Aim of the exercise = Across the whole listing, filter for the string "Please" and copy every line that has it.

Task data =

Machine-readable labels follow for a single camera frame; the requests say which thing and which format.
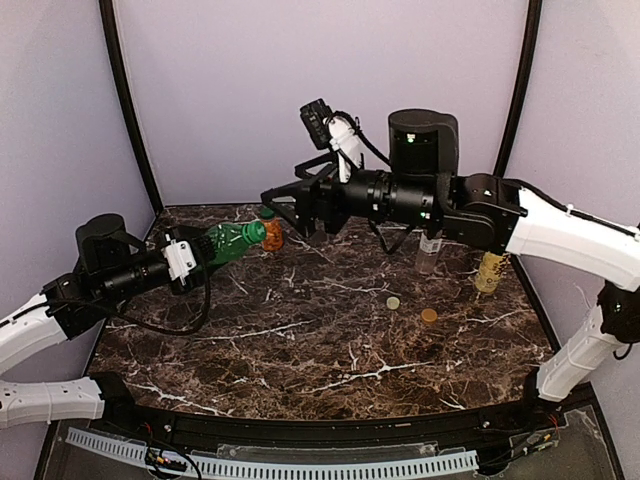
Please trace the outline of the green plastic bottle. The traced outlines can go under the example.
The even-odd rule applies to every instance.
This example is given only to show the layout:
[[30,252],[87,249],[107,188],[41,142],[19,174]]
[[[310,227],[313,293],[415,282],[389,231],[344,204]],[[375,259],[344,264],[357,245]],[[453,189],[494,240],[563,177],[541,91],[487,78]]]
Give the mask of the green plastic bottle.
[[217,224],[194,240],[208,271],[242,258],[254,246],[248,245],[242,236],[242,227],[246,224]]

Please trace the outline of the orange juice bottle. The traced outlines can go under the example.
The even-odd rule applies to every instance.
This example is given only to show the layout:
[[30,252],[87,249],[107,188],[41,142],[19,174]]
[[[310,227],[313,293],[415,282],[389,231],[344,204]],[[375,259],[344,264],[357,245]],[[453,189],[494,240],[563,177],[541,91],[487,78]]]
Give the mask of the orange juice bottle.
[[259,218],[266,229],[266,237],[262,243],[265,251],[276,252],[284,245],[281,223],[276,213],[270,208],[261,209]]

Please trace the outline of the brown coffee glass bottle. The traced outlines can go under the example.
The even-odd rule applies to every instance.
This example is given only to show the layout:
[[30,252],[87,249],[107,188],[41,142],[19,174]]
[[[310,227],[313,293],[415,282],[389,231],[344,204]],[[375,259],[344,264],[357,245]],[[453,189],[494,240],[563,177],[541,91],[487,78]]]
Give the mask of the brown coffee glass bottle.
[[420,236],[415,259],[415,268],[420,274],[431,274],[439,259],[442,249],[442,238],[439,234],[430,238],[426,231]]

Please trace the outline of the cream white bottle cap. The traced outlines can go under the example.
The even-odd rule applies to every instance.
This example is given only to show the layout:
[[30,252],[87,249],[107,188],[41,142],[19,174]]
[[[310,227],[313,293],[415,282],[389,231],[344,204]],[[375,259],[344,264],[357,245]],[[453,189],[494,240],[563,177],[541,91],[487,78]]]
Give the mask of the cream white bottle cap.
[[397,310],[400,306],[400,300],[395,296],[389,297],[386,300],[386,306],[390,310]]

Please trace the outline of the gold brown bottle cap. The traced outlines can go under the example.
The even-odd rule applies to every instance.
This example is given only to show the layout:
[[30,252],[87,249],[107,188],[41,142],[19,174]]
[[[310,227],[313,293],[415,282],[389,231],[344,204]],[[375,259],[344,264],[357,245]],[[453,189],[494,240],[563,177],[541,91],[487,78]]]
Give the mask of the gold brown bottle cap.
[[421,311],[421,319],[425,323],[434,323],[438,319],[438,314],[434,309],[425,308]]

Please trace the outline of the large yellow tea bottle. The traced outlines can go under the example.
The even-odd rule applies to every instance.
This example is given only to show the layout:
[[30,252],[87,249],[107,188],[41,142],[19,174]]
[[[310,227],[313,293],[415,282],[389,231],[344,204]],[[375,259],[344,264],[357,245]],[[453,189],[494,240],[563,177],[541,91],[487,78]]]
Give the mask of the large yellow tea bottle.
[[483,294],[493,294],[508,265],[508,254],[497,255],[486,252],[482,257],[474,279],[476,290]]

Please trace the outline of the green bottle cap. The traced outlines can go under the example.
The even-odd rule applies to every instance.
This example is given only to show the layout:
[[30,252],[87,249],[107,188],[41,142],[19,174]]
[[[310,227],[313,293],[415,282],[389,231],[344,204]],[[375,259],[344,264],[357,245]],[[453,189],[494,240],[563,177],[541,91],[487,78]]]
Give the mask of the green bottle cap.
[[260,220],[256,220],[242,227],[242,236],[248,245],[260,244],[267,237],[267,229]]

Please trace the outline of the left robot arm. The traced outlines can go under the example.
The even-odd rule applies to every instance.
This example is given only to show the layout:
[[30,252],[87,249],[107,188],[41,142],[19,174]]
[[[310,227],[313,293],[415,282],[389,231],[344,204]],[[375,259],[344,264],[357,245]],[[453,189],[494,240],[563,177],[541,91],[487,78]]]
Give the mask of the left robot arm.
[[[161,286],[173,293],[208,287],[216,247],[202,228],[171,229],[157,249],[129,234],[121,215],[96,216],[77,228],[74,269],[46,284],[1,321],[1,369],[70,341],[119,306]],[[129,415],[134,400],[120,376],[96,373],[60,382],[1,384],[1,426]]]

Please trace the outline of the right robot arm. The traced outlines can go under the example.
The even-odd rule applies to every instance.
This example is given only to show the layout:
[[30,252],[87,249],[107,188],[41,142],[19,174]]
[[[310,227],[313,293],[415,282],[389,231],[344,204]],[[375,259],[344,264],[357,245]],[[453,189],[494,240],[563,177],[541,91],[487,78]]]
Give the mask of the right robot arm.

Output =
Please trace the outline of the green plastic bottle. The traced outlines can go under the example.
Please trace the outline of the orange juice bottle. The traced outlines can go under the example.
Please trace the outline of the brown coffee glass bottle. The traced outlines can go under the example.
Please trace the outline of the cream white bottle cap. The traced outlines can go under the example.
Please trace the outline of the gold brown bottle cap. The traced outlines can go under the example.
Please trace the outline of the large yellow tea bottle. The traced outlines can go under the example.
Please trace the outline of the green bottle cap. The traced outlines can go under the example.
Please trace the outline of the left robot arm. The traced outlines can go under the example.
Please trace the outline of the right robot arm. The traced outlines can go under the example.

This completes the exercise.